Continua la protesta a Napoli contro le chiusure dovute alla zona rossa per l'emergenza Covid. Quest'oggi, a unirsi in un comitato "per il diritto al lavoro ed alla sopravvivenza" sono stati gioiellieri ed orefici, anche loro colpiti duramente dalla serrata. Si tratta dei titolari di importanti aziende orafe partenopee e della provincia, ma che stanno radunando tutti i colleghi del proprio settore per protestare contro quelli che, si legge in una nota del comitato, vengono definitivi "contraddittori ed insensati divieti di apertura delle attività contenuti negli anticostituzionali Dpcm, e che ci condannano al fallimento".
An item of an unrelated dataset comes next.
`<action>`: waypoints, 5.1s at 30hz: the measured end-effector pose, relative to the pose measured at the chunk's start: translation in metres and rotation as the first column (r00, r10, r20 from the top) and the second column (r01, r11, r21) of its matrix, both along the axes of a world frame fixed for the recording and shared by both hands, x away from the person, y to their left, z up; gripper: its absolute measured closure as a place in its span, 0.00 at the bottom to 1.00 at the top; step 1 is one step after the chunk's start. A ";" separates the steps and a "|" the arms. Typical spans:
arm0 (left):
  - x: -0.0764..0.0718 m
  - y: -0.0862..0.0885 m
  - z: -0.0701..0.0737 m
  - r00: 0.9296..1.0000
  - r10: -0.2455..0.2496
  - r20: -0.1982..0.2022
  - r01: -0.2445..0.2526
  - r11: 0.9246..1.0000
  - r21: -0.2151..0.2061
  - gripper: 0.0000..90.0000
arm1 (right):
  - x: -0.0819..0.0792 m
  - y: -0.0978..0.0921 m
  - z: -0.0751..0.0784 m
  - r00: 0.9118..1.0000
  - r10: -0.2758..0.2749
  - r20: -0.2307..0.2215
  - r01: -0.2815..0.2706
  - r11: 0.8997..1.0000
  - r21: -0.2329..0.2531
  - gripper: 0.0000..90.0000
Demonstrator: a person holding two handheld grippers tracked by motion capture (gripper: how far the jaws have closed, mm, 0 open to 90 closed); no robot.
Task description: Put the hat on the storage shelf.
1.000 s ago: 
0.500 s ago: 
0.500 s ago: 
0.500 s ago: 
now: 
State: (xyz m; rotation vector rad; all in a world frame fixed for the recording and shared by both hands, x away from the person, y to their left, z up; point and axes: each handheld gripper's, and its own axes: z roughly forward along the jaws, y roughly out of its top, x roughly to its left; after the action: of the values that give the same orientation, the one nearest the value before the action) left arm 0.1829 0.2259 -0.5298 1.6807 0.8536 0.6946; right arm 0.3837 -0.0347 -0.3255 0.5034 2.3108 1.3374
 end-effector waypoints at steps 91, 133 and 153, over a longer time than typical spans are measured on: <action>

Secondo il comitato, infatti, la chiusura di attività di gioielleria ed oreficeria "è palesemente ingiustificata", trattandosi di luoghi dove "non sono mai stati permessi assembramenti o ingressi non selezionati, per sicurezza e per prassi". E che dunque non possono vedersi applicate misure adottate per altri negozi, come bar, ristoranti e altri negozi. La paura è che in caso di fallimento "speculatori di professione possano acquisire per pochi euro" le proprie attività. Tra le misure richieste dal comitato, c'è la cassa integrazione immediata ed adeguata, il blocco dei fitti dei negozi durante la chiusura forzata e la riduzione degli stessi fino al termine della pandemia, oltre alla sospensione di tasse, contributi ed iva, nonché dei pagamenti delle utenze. Ma la priorità resta soprattutto la riapertura. "Abbiamo bisogno di lavorare per mantenere le nostre aziende e i nostri dipendenti", spiega il comitato, che poi attacca anche il governo Draghi, che "non ha risposto alle richieste più urgenti ed elementari delle partite iva e promette ancora ristori ed indennizzi solo per prender tempo ma senza tutelare nessuno".